I have a bunch of UTF-8 encoded flat files that need to be imported into a SQL Server 2008 R2 database. Bulk inserts are not able to identify the diameters nor seems to accept UTF-8.
我有一堆UTF-8编码的平面文件需要导入到SQL Server 2008 R2数据库中。散装刀片不能识别直径,也不能接受UTF-8。
I understand that there is a number of articles on how SQL Server 2008 deals with UTF-8 encoding, but I'm sort of looking for any updated answers as most of those articles are old.
我知道有很多关于SQL Server 2008如何处理UTF-8编码的文章,但我正在寻找任何更新的答案,因为大多数文章都是旧的。
Is there anything I can to do in order to get these flat files into the database either by converting them before an insert or a process to run during the insert?
有什么办法可以通过在插入之前转换它们或在插入期间运行进程来将这些平面文件放入数据库中吗?
I want to stay away from manually converting each one. Furthermore, SSIS packages that I've attempted to create can read and separate the data. It just can't move the data it seems. :(
我想远离手动转换每一个。此外,我尝试创建的SSIS包可以读取和分离数据。它似乎无法移动数据。 :(
The flat files are generated by Java. Converting the java environment from UTF-8 to any other encoding has been unsuccessful.
平面文件由Java生成。将java环境从UTF-8转换为任何其他编码都是不成功的。
NOTE
I have no intention of storing UTF-8 data. My delimiter is coming in funky because it's UTF-8. SQL Server cannot read the characters when separating the columns and rows. That's it.

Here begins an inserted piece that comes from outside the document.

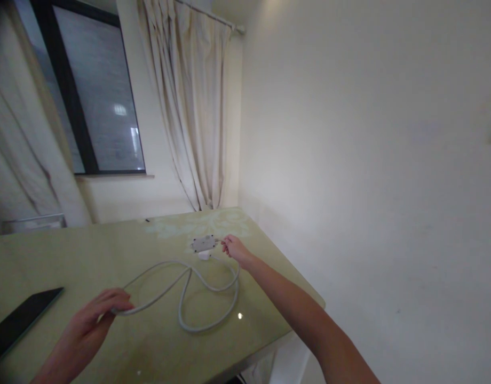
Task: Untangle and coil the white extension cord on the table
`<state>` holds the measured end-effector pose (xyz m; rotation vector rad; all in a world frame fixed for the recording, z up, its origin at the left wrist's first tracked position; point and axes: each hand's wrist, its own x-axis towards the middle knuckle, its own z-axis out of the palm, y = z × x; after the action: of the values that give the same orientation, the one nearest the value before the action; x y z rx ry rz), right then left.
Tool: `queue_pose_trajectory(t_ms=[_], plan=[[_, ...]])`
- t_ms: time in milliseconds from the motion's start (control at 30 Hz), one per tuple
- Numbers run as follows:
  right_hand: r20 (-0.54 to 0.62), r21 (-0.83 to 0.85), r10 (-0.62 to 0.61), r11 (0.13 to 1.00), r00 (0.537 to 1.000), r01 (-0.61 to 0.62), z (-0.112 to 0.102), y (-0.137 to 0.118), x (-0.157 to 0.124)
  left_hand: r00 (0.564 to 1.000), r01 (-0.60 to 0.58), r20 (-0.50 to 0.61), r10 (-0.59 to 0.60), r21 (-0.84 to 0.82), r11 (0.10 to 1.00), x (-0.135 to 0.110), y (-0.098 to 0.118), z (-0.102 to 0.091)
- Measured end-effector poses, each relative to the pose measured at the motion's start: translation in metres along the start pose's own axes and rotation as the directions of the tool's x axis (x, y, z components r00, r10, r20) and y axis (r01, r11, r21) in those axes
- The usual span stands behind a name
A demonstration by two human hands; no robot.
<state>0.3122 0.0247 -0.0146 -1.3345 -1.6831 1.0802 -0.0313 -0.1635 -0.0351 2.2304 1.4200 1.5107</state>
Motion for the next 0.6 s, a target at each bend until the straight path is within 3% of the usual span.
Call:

我无意存储UTF-8数据。我的分隔符很时髦,因为它是UTF-8。分离列和行时,SQL Server无法读取字符。而已。
3 个解决方案
#1
8
Not true, you simply need to choose code page 65001
不成真,您只需选择代码页65001即可
#2
1
- convert your data file to UTF-16 Little Endian (exactly Little Endian)
- use bcp with -w option.
将您的数据文件转换为UTF-16 Little Endian(完全是Little Endian)
使用带-w选项的bcp。
#3
-1
Microsoft has always been crap regarding encoding, especially in SQL Server. Here is your solution.

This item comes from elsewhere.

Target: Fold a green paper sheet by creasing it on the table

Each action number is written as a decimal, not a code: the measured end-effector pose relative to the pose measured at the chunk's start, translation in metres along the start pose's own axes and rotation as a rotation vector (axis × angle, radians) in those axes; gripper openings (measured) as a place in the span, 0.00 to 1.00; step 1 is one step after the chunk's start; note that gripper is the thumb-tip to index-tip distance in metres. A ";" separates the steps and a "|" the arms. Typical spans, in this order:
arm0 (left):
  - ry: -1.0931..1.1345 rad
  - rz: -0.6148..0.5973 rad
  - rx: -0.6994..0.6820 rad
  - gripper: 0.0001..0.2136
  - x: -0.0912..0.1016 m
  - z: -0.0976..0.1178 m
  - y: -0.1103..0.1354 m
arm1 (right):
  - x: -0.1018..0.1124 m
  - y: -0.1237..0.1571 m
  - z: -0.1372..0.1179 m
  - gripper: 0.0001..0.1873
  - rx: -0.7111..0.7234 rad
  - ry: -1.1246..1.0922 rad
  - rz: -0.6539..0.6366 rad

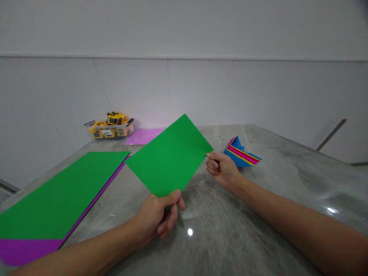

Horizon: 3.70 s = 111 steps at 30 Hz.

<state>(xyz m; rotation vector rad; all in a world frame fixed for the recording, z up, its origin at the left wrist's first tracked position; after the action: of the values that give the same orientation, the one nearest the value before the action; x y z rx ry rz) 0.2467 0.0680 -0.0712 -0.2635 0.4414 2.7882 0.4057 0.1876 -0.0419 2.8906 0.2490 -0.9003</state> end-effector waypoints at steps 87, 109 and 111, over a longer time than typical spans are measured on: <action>-0.026 0.008 -0.085 0.25 0.006 -0.008 -0.001 | -0.054 0.058 0.055 0.23 -0.149 0.308 -0.406; 0.126 -0.096 0.060 0.20 -0.001 -0.003 0.007 | -0.021 0.021 0.003 0.24 0.070 0.244 -0.242; 0.136 -0.100 0.064 0.19 -0.001 -0.002 0.008 | -0.013 0.013 -0.005 0.24 0.091 0.219 -0.203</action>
<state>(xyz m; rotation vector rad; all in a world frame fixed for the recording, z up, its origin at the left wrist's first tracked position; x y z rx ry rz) 0.2455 0.0599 -0.0707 -0.4495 0.5329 2.6638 0.4005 0.1736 -0.0302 3.0922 0.5427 -0.6332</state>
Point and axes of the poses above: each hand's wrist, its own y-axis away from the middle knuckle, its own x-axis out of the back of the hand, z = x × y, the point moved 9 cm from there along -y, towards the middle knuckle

微软一直是关于编码的废话,特别是在SQL Server中。这是你的解决方案。
#1
8
Not true, you simply need to choose code page 65001
不成真,您只需选择代码页65001即可
#2
1
- convert your data file to UTF-16 Little Endian (exactly Little Endian)
- use bcp with -w option.
将您的数据文件转换为UTF-16 Little Endian(完全是Little Endian)
使用带-w选项的bcp。
#3
-1
Microsoft has always been crap regarding encoding, especially in SQL Server. Here is your solution.
微软一直是关于编码的废话,特别是在SQL Server中。这是你的解决方案。